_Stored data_
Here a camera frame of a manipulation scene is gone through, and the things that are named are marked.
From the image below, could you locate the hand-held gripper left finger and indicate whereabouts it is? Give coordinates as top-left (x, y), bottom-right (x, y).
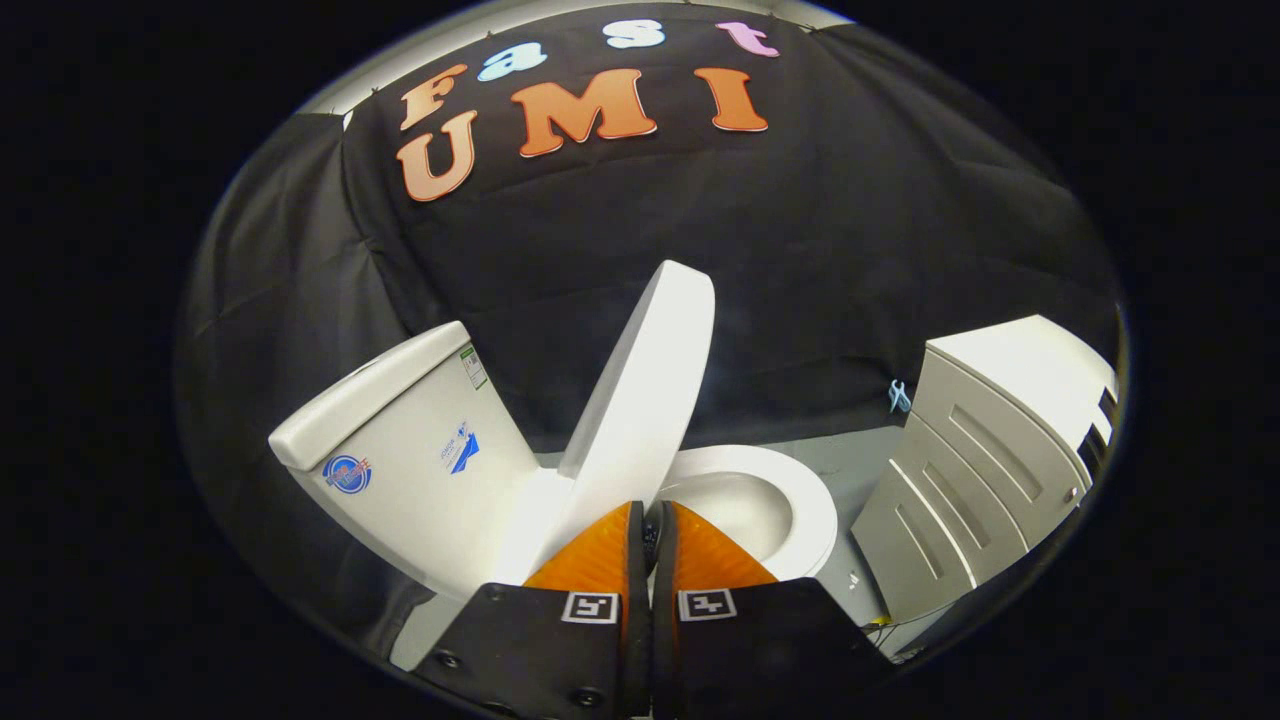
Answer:
top-left (415, 500), bottom-right (652, 717)

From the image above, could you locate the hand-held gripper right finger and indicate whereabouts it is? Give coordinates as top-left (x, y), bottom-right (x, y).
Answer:
top-left (652, 500), bottom-right (896, 717)

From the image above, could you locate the white toilet lid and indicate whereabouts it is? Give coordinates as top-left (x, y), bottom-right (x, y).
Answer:
top-left (520, 260), bottom-right (718, 587)

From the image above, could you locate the white toilet bowl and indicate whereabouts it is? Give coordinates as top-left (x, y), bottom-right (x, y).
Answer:
top-left (660, 470), bottom-right (799, 569)

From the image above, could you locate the white panelled cabinet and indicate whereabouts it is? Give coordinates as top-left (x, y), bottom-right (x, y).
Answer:
top-left (850, 314), bottom-right (1120, 624)

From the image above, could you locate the black backdrop cloth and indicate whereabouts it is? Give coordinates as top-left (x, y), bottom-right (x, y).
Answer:
top-left (178, 4), bottom-right (1123, 641)

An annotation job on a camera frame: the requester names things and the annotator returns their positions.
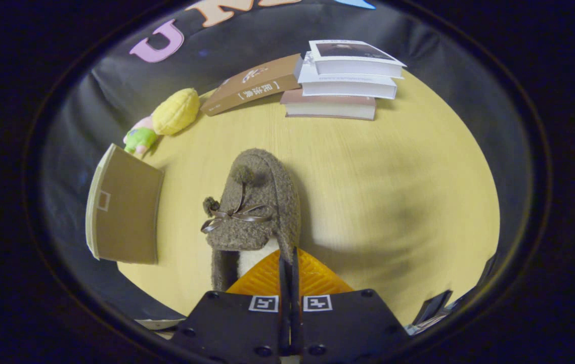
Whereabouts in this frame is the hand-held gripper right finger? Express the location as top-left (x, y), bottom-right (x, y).
top-left (292, 246), bottom-right (413, 363)

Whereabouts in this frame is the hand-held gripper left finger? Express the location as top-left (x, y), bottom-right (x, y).
top-left (171, 250), bottom-right (291, 363)

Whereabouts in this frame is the beige fabric storage box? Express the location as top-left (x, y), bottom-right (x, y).
top-left (85, 144), bottom-right (164, 265)

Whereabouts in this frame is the brown fuzzy shoe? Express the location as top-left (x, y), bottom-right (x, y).
top-left (201, 148), bottom-right (302, 292)

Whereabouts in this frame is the black flat object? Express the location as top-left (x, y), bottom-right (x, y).
top-left (411, 289), bottom-right (454, 327)

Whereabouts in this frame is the pink and green plush toy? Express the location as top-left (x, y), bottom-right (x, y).
top-left (123, 115), bottom-right (159, 156)

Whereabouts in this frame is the reddish cover book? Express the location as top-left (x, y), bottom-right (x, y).
top-left (281, 88), bottom-right (376, 121)

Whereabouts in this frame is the round yellow plush toy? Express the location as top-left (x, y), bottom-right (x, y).
top-left (152, 88), bottom-right (201, 136)

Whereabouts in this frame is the plain white book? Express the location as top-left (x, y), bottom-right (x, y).
top-left (297, 53), bottom-right (398, 100)

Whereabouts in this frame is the brown cover book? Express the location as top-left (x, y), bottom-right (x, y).
top-left (200, 53), bottom-right (302, 117)

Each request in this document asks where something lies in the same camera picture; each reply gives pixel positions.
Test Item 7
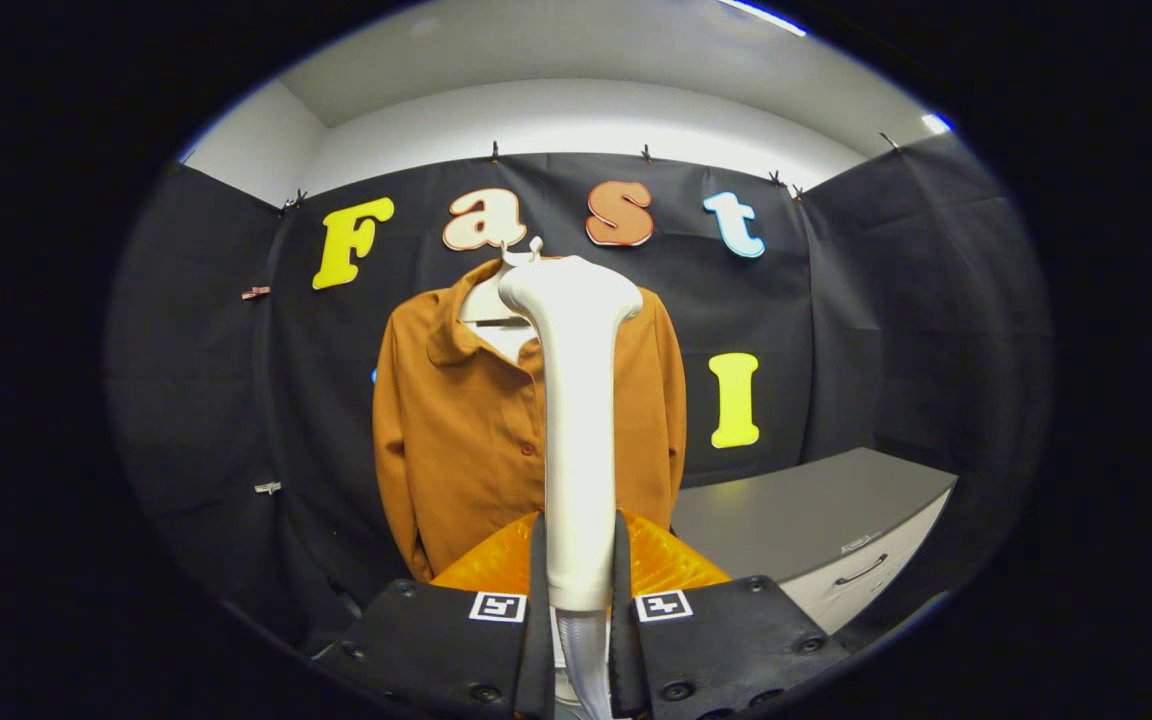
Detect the white garment steamer head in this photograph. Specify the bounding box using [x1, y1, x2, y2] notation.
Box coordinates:
[498, 255, 644, 613]

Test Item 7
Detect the black backdrop cloth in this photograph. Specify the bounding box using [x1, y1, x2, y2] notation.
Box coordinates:
[106, 130, 1055, 651]

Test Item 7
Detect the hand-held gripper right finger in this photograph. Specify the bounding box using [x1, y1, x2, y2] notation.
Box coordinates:
[608, 510, 850, 720]

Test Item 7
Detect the brown button shirt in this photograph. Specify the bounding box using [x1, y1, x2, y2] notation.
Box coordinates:
[373, 255, 687, 583]

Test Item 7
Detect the cabinet drawer handle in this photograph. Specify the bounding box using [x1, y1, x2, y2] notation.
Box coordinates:
[834, 553, 890, 587]

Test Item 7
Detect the grey cabinet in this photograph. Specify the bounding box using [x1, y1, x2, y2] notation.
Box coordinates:
[671, 447, 957, 636]

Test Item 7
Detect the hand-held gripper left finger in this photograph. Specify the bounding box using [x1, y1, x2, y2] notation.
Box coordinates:
[311, 512, 555, 720]

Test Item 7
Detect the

_WORK REQUEST_
Take the records above and transcribe them exactly, dropping every picture.

_ANSWER FOR THE TASK_
Here a camera frame of a manipulation scene is gone through, and the things that are named are marked.
From the image below, could you locate the hand-held gripper left finger and indicate whereabouts it is? Give coordinates as top-left (x, y), bottom-right (x, y).
Answer:
top-left (415, 500), bottom-right (652, 717)

From the image above, could you locate the hand-held gripper right finger and indicate whereabouts it is? Give coordinates as top-left (x, y), bottom-right (x, y).
Answer:
top-left (652, 500), bottom-right (896, 717)

From the image above, could you locate the white toilet lid and indicate whereabouts it is? Give coordinates as top-left (x, y), bottom-right (x, y).
Answer:
top-left (520, 260), bottom-right (718, 587)

From the image above, could you locate the white toilet bowl and indicate whereabouts it is? Give coordinates as top-left (x, y), bottom-right (x, y).
Answer:
top-left (660, 470), bottom-right (799, 569)

From the image above, could you locate the white panelled cabinet and indicate whereabouts it is? Give coordinates as top-left (x, y), bottom-right (x, y).
Answer:
top-left (850, 314), bottom-right (1120, 624)

From the image above, could you locate the black backdrop cloth and indicate whereabouts it is? Give coordinates as top-left (x, y), bottom-right (x, y).
Answer:
top-left (178, 4), bottom-right (1123, 641)

An annotation job on a camera frame: the requester names things and the annotator returns their positions.
Whereabouts in this frame is the hand-held gripper right finger? Express the location as top-left (x, y), bottom-right (x, y).
top-left (292, 246), bottom-right (413, 363)

Whereabouts in this frame is the hand-held gripper left finger? Express the location as top-left (x, y), bottom-right (x, y).
top-left (171, 250), bottom-right (291, 363)

Whereabouts in this frame is the beige fabric storage box? Express the location as top-left (x, y), bottom-right (x, y).
top-left (85, 144), bottom-right (164, 265)

Whereabouts in this frame is the brown fuzzy shoe? Express the location as top-left (x, y), bottom-right (x, y).
top-left (201, 148), bottom-right (302, 292)

Whereabouts in this frame is the black flat object? Express the location as top-left (x, y), bottom-right (x, y).
top-left (411, 289), bottom-right (454, 327)

Whereabouts in this frame is the pink and green plush toy? Express the location as top-left (x, y), bottom-right (x, y).
top-left (123, 115), bottom-right (159, 156)

Whereabouts in this frame is the reddish cover book? Express the location as top-left (x, y), bottom-right (x, y).
top-left (281, 88), bottom-right (376, 121)

Whereabouts in this frame is the round yellow plush toy? Express the location as top-left (x, y), bottom-right (x, y).
top-left (152, 88), bottom-right (201, 136)

Whereabouts in this frame is the plain white book? Express the location as top-left (x, y), bottom-right (x, y).
top-left (297, 53), bottom-right (398, 100)

Whereabouts in this frame is the brown cover book? Express the location as top-left (x, y), bottom-right (x, y).
top-left (200, 53), bottom-right (302, 117)

Each request in this document asks where something lies in the same camera picture; each reply gives pixel positions.
Test Item 7
Detect the white garment steamer head in this photograph. Specify the bounding box using [x1, y1, x2, y2] notation.
Box coordinates:
[498, 255, 644, 613]

Test Item 7
Detect the black backdrop cloth in this photograph. Specify the bounding box using [x1, y1, x2, y2] notation.
Box coordinates:
[106, 130, 1055, 651]

Test Item 7
Detect the hand-held gripper right finger in this photograph. Specify the bounding box using [x1, y1, x2, y2] notation.
Box coordinates:
[608, 510, 850, 720]

Test Item 7
Detect the brown button shirt in this photograph. Specify the bounding box using [x1, y1, x2, y2] notation.
Box coordinates:
[373, 255, 687, 583]

Test Item 7
Detect the cabinet drawer handle in this photograph. Specify the bounding box using [x1, y1, x2, y2] notation.
Box coordinates:
[834, 553, 890, 587]

Test Item 7
Detect the grey cabinet in this photograph. Specify the bounding box using [x1, y1, x2, y2] notation.
Box coordinates:
[671, 447, 957, 636]

Test Item 7
Detect the hand-held gripper left finger in this photograph. Specify the bounding box using [x1, y1, x2, y2] notation.
Box coordinates:
[311, 512, 555, 720]

Test Item 7
Detect the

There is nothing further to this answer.